Montgomery Blair Sibley, pro se, sued the Western District of New Yorks Chief Judge, Frank P. Geraci, and Clerk of Court, Mary C. Loewenguth, and this Courts Clerk of Court, Catherine OHagan Wolfe, asserting that these Defendants violated his constitutional rights in a separate pro se action, Sibley v. Watches, W.D.N.Y. No. 19-cv-6517, over which Chief Judge Geraci is presiding. After filing his complaint, Sibley moved to disqualify all district judges of the Western District—including Judge Wolford, who presided over the case and entered judgment below—from further involvement in this matter pursuant to 28 U.S.C. §§ 144 and 455. The district court sua sponte dismissed Sibleys complaint as frivolous, denied leave to amend as futile, and denied Sibleys motion for reconsideration. The district court also denied the motion for disqualification as to Judge Wolford. We assume the parties’ familiarity with the underlying facts, the procedural history of the case, and the issues on appeal.

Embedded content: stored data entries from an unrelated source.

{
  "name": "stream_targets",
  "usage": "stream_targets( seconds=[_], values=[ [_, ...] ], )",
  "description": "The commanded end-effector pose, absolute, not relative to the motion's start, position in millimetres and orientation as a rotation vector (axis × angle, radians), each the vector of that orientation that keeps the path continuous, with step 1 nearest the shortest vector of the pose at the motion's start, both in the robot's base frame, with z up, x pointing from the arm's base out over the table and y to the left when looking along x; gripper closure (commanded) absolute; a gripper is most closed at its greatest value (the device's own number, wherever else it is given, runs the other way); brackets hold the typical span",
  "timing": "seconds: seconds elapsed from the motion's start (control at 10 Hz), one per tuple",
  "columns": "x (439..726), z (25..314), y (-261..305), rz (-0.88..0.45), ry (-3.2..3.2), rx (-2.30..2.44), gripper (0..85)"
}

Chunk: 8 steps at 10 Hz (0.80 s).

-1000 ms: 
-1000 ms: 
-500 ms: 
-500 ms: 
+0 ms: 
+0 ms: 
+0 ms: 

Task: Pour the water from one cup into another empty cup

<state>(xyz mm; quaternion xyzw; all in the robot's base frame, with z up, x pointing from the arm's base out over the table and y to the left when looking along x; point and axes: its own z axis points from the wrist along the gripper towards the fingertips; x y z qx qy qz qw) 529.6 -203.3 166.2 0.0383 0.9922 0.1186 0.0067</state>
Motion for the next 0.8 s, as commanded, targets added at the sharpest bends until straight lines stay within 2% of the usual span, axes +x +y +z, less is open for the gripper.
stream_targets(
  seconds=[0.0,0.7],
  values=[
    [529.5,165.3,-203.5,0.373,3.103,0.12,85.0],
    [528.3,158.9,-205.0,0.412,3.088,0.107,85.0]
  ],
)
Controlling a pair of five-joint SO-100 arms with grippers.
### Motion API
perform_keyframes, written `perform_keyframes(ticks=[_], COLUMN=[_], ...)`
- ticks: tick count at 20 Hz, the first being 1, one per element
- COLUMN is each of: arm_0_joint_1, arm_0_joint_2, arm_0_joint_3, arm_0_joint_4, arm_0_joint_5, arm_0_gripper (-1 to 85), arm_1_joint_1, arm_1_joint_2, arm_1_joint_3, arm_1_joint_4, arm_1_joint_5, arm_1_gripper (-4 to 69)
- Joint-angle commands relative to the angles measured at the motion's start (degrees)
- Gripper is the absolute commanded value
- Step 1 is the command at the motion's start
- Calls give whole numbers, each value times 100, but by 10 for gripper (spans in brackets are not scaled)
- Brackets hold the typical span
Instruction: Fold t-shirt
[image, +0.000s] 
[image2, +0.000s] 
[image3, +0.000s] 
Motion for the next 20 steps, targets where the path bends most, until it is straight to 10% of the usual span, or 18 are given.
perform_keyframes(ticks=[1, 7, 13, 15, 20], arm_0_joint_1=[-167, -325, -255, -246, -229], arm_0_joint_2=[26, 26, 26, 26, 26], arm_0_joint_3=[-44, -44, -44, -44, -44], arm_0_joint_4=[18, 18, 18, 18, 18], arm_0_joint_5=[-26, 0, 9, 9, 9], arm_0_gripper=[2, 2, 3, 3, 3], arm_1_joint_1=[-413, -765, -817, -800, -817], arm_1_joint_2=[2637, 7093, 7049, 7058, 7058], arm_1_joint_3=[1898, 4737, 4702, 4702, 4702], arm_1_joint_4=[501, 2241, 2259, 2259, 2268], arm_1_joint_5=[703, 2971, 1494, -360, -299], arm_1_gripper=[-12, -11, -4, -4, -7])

I. Motion for Recusal or Disqualification

“We review a district courts decision to deny a recusal motion for abuse of discretion.” United States v. Carlton, 534 F.3d 97, 100 (2d Cir. 2008). The only issue preserved on appeal is the district courts denial of Sibleys motion to disqualify Judge Wolford. See Chevron Corp. v. Donziger, 990 F.3d 191, 203 (2d Cir. 2021) (“Arguments not raised on appeal are deemed abandoned and need not be reviewed by this Court.”).

Sibley sought Judge Wolfords recusal from this action under 28 U.S.C. §§ 144 and 455. Under Section 144, a district judge must recuse herself from a matter whenever a party “files a timely and sufficient affidavit that the judge before whom the matter is pending has a personal bias or prejudice either against him or in favor of any adverse party.” 28 U.S.C. § 144. “To be sufficient[,] an affidavit must show the objectionable inclination or disposition of the judge ․ [and] give fair support to the charge of a bent of mind that may prevent or impede impartiality of judgment.” Rosen v. Sugarman, 357 F.2d 794, 798 (2d Cir. 1966) (internal quotation marks omitted). Under Section 455, a judge should recuse herself “in any proceeding in which [her] impartiality might reasonably be questioned” and where a person “within the third degree of relationship” to her is a party.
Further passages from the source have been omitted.